Und auch im Trainerwesen hat Ju Jutsu im DJJV eine fatale Entwicklung genommen. Es wurde und wird immer bürokratischer, d.h. die Anforderungen an den Nachwuchs werden vor allem zeitlich immer höher geschraubt. Was man alles an Lehrgänge absolvieren muss, um zu einer Lizenz zu kommen, ist beachtlich - auch um diese Lizenz dann zu behalten. Das ist fatal für einen so komplexen Kampfsport, der auch Breitensport sein will. Es dauert viele Jahre, bis ein Verein qualifizierten Nachwuchs ausgebildet hat - und meist bleiben die Jugendlichen nicht so lange dabei.
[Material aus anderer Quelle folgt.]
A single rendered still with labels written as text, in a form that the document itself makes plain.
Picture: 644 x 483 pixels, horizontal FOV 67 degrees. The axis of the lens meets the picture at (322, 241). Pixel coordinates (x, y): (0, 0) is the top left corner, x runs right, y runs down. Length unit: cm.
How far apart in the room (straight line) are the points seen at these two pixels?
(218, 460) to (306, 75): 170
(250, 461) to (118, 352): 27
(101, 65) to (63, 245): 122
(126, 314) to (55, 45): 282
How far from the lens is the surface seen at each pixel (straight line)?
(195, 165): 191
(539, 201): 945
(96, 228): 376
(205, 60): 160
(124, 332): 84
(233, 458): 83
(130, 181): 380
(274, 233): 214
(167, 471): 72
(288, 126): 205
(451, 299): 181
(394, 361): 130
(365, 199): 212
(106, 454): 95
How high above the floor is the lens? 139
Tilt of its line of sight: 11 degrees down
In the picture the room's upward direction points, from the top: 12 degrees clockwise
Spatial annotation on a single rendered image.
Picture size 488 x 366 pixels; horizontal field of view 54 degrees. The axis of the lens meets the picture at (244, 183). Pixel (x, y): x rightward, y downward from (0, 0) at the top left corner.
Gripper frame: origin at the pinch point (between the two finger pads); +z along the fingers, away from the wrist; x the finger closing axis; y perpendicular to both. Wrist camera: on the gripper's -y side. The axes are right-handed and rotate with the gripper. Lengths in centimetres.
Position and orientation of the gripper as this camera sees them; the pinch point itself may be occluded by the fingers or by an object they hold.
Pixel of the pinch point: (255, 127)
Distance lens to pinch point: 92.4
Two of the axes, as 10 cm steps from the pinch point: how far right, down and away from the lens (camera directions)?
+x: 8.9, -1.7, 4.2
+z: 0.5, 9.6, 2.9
Eine langer Ausbildungsweg bedeutet leider auch nicht, dass dort besonders gute Trainer herauskommen - dafür sind andere Faktoren ausschlaggebend.
Ich mache weiter Ju Jutsu, hege aber keine Illusionen, was die Einflüsse eines Verbandes angeht. Jeder Funktionär, der neu in ein Amt kommt, will etwas Neues machen, will seinen eigenen Stil einbringen. Da Ju Jutsu keinerlei Traditionspflege besitzt und die "alten Meister" eher abschätzig betrachtet, werden so alle paar Jahre neue Moden und Strömungen für allgemeingültig erklärt. Das mag mancher für eine positive Entwicklung halten, für die Einheit und Integrität einer Kampfsportart kann das jedoch nur schädlich sein. Wenn niemand mehr erklären kann, was Ju Jutsu eigentlich ist ("Äh, das ist so eine Mischung aus ....Wir nehmen uns da das Beste raus!"), dann hat eine Sportart im wahrsten Sinne des Wortes ihr "Gesicht" verloren.